“DO IT NOW!”

what was to be done being left to the imagination. All forenoon there had been a steady flow of customers, who came out of the shop with more than nuts or apples, greatly amazed at the change in the Pilgrim widow, who was cracking up her goods like any common sinner. Behind the railed and curtained box, in which she was supposed to keep her books and pray for the whole community, there seemed to be some secret stimulating influence, for when bad payers tried to-day to get a thing on credit, and she was on the point of yielding, she would dart into the box and out again as hard as steel, insisting that at every Revolutionary Sale the terms were cash. She was giving bargains, but at her own price, never at her customers', as it used to be. The Health Saline—extract of the finest fruit, Cooling, Refreshing, Invigorating, Tonic (though indeed it looked like an old friend from Rochelle with a dash of sugar and tartaric)—was down a ha'penny, to less than what it cost, according to another hand-done bill upon the counter.

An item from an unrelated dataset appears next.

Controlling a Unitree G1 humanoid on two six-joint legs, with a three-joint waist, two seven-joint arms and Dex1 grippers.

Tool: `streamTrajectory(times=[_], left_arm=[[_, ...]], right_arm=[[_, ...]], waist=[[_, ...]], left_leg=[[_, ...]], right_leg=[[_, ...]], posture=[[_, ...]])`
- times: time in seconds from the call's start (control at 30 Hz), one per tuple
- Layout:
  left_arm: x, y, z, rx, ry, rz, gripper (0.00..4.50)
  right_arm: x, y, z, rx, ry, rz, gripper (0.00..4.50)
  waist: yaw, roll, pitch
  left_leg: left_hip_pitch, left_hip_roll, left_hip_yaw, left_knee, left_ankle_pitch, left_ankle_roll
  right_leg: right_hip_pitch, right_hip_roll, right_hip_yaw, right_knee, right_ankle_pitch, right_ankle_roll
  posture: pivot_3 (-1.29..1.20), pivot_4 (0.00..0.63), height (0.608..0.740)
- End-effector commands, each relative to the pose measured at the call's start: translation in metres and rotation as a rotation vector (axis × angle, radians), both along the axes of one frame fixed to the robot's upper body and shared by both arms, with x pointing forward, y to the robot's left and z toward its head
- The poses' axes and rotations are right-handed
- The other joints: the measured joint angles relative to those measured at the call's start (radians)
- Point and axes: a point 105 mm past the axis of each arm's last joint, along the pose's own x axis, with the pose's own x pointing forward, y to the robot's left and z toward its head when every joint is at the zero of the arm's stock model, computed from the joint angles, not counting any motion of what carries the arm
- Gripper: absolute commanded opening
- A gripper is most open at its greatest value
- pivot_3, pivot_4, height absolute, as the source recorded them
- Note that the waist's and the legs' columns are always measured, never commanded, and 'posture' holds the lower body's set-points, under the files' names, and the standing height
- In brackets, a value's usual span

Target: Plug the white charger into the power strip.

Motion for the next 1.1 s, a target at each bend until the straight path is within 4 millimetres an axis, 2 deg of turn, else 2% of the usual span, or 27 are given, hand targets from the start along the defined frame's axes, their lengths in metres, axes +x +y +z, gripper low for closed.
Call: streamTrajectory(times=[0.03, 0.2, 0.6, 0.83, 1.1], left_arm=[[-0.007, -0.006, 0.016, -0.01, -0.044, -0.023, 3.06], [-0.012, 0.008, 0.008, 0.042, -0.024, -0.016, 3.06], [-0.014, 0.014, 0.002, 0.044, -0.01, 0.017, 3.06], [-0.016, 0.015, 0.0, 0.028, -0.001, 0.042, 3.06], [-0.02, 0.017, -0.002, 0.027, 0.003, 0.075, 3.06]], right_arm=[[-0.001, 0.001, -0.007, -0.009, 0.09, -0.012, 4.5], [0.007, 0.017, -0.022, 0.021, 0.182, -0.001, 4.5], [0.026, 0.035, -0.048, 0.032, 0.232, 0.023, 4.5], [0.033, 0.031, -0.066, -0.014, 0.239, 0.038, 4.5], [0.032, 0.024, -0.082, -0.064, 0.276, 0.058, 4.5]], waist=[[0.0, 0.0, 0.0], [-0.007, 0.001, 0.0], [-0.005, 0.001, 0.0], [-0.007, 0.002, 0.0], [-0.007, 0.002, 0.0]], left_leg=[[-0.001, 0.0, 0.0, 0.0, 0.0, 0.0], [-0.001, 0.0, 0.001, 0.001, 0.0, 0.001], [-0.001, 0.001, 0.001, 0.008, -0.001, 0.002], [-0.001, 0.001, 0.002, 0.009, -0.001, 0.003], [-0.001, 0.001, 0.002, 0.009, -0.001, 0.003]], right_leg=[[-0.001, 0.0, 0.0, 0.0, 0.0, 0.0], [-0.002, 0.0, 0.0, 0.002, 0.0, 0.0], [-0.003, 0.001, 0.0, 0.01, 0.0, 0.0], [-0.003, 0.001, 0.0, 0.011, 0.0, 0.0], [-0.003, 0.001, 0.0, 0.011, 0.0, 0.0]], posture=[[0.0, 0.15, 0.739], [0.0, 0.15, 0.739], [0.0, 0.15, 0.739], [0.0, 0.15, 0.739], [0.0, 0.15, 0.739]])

When they asked her how she could afford to sell the stuff below its cost, she seemed ashamed and startled, till she had a moment in behind the curtains, and then she told them it was all because of the large turn-over; she could not afford to sell the saline under cost if she did not sell it in tremendous quantities.

Did they want Ward's Matchless Polishing Paste?—alas! (after a dash behind the curtains) she was completely out of it. Of late it had been in such great demand that she got tired of ordering it every other week wholesale. Yes, she was out of Ward's, but (again the curtained box) what about this wonderful line in calf-foot jelly, highly praised by the—by the connoisseurs? What were connoisseurs? A connoisseur (again on reference behind the curtains) was one of those wealthy men who could swallow anything.

“I'll tell ye what it is,” said the tailor, “I see't at last! She's got a book in there; I've seen't before—The Way to Conduct a Retail Business—and when she runs behind, it's to see what she should say to the customers. That's where she got the notions for her window and the 'Do it Now!'”

But he was wrong—completely wrong, for when Kate came into the shop with “Have you seen Miss Lennox, Mrs. Wright? I sent her here a message hours ago,” Lennox herself came from the curtained box saying, “Hello, Kate; saw you first! What can we do for you to day?”

“My stars! you'll catch it!” said the maid. “They're waiting yonder on you for your dinner.”

“I was just heading for home,” said Bud, making for the door.

“My child! my child! my angel child!” cried the Pilgrim widow, going to kiss her, but Bud drew back.

“Not to-day, please; I'm miles too big for kissing to-day,” said she, and marched solemnly out of the Italian warehouse.

“What in the world were you doing away so long?” asked Kate. “Were you carrying on at anything?”